[ad_1]
Advertising always tells us that we can improve our lives by buying a new product. But they are promising something more and more different. Now they suggest we buy our own way to maintain the lifestyle we already have, made from new materials (steel rods, hemp tees) or armed with redesigned products to not burp annoying exhaust (electric vehicles). The status quo they promised may remain without much ecological damage.

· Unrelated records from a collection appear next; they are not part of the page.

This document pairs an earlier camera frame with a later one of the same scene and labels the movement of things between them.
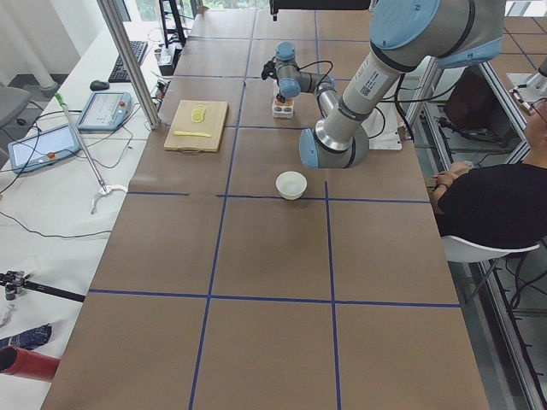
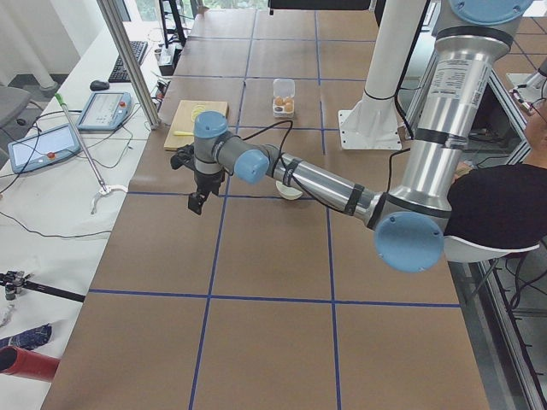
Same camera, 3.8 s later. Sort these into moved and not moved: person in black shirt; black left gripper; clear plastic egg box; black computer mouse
Moved: black left gripper
Not moved: person in black shirt; black computer mouse; clear plastic egg box
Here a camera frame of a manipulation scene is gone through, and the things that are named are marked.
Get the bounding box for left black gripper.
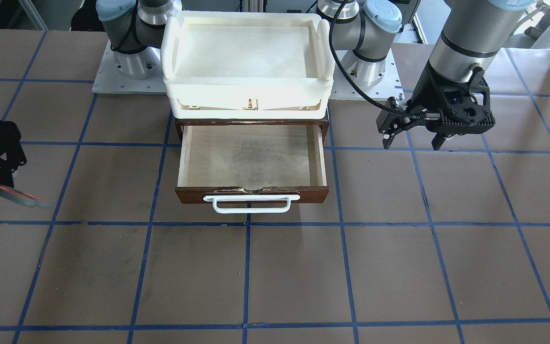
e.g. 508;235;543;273
408;64;496;151

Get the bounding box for grey orange scissors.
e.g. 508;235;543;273
0;184;52;209

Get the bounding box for wooden drawer white handle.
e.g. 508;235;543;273
175;119;330;214

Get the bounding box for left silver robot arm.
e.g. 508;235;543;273
315;0;531;151

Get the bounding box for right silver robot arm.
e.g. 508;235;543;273
0;0;182;208

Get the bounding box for white plastic tray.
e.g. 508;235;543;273
160;11;335;120

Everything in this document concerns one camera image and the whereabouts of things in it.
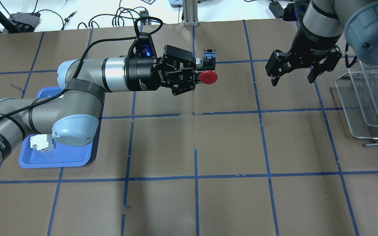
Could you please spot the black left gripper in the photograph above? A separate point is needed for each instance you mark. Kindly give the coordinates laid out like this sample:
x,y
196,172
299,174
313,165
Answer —
x,y
142,76

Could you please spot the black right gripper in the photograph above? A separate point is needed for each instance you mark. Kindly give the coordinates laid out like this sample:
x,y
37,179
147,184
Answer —
x,y
311,45

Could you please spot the red emergency stop button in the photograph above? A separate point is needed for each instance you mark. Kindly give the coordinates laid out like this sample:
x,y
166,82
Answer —
x,y
207,74

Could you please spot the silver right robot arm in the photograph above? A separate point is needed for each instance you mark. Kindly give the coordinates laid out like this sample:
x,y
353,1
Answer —
x,y
321,24

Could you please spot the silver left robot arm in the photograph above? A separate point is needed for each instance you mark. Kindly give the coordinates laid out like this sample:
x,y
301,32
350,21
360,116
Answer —
x,y
97,76

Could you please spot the black power adapter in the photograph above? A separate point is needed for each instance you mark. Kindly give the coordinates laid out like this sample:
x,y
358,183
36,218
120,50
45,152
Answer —
x,y
276,9

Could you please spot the blue plastic tray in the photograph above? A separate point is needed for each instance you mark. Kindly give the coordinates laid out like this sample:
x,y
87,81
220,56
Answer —
x,y
57,147

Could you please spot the white grey circuit breaker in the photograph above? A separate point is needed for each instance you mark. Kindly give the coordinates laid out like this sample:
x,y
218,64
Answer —
x,y
42,143

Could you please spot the grey usb hub box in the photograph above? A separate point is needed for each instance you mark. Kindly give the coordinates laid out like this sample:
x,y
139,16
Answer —
x,y
25,22

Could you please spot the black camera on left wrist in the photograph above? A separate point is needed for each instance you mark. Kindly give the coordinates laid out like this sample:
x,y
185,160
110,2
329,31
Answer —
x,y
144,46

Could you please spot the aluminium frame post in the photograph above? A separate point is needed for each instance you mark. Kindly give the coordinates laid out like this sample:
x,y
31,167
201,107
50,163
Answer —
x,y
190,13

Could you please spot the wire mesh shelf basket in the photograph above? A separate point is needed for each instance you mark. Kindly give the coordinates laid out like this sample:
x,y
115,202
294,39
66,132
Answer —
x,y
358,92

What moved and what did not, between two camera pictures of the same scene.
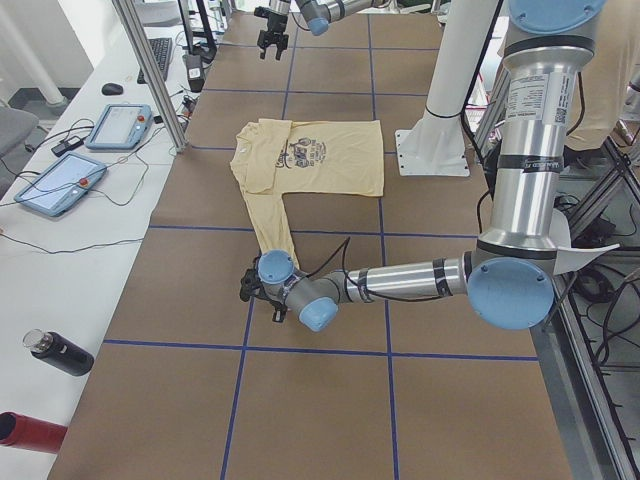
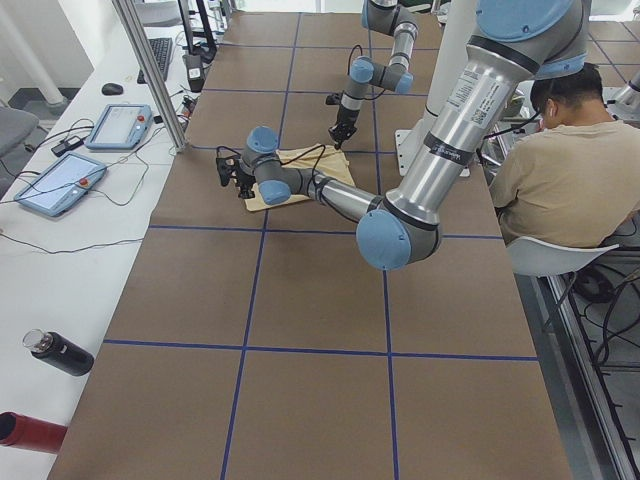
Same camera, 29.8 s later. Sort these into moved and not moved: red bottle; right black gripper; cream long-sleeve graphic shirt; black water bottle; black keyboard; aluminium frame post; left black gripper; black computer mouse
Moved: cream long-sleeve graphic shirt; left black gripper; right black gripper
Not moved: black computer mouse; aluminium frame post; black water bottle; black keyboard; red bottle
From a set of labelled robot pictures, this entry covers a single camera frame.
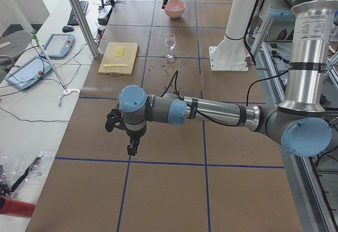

“Make It Revolutionary” joins this tradition and helps us see its blind spots. While Ford’s first electric pickup won’t go on sale until next spring, it’s no coincidence that Zhao gave the pickups more screen time than any other car. In America, the company’s F-series pickups outstripped all other vehicles of any type for 39 years; pickups account for about half of Ford’s total sales and possibly an even higher percentage of its profits. That’s what Ford customers want. But that doesn’t mean they’re must-haves for customers. Buyers are a threat to most accounting. Compared to sedans, they are more likely to crash into pedestrians and injure or kill the person they bump into. (Same for SUVs) Even when powered by batteries, they will use more energy than electric sedans (which can still come from fossil fuels), and their larger batteries will use less minerals and produce more chemical waste. A recent ad for the upcoming electric GMC Hummer “supertruck” seemed to celebrate this massive impact, featuring CGI images of a Hummer falling from the sky and crashing into a city street, forming a massive crater.
Internal combustion engines like coal power plants, single-use plastics and much more need to disappear on a faster timetable than any American company suggests. However, experts increasingly agree that this should be just the beginning – that the vision for an environmentally sustainable future should involve far fewer cars and smaller cars and far fewer driving times. Similar transformations can be expected across the economy and in our entire lives. Any future we can believe in will be less desirable for what it shares with the past and more for how it deviates in new directions.
To get there, simply replacing our current purchases and current lives with slightly more productive ones will not be enough. We will need to let many old habits fly away and replace them with new ones. This is, by definition, a revolutionary idea—not one you’re likely to hear in a car commercial anytime soon.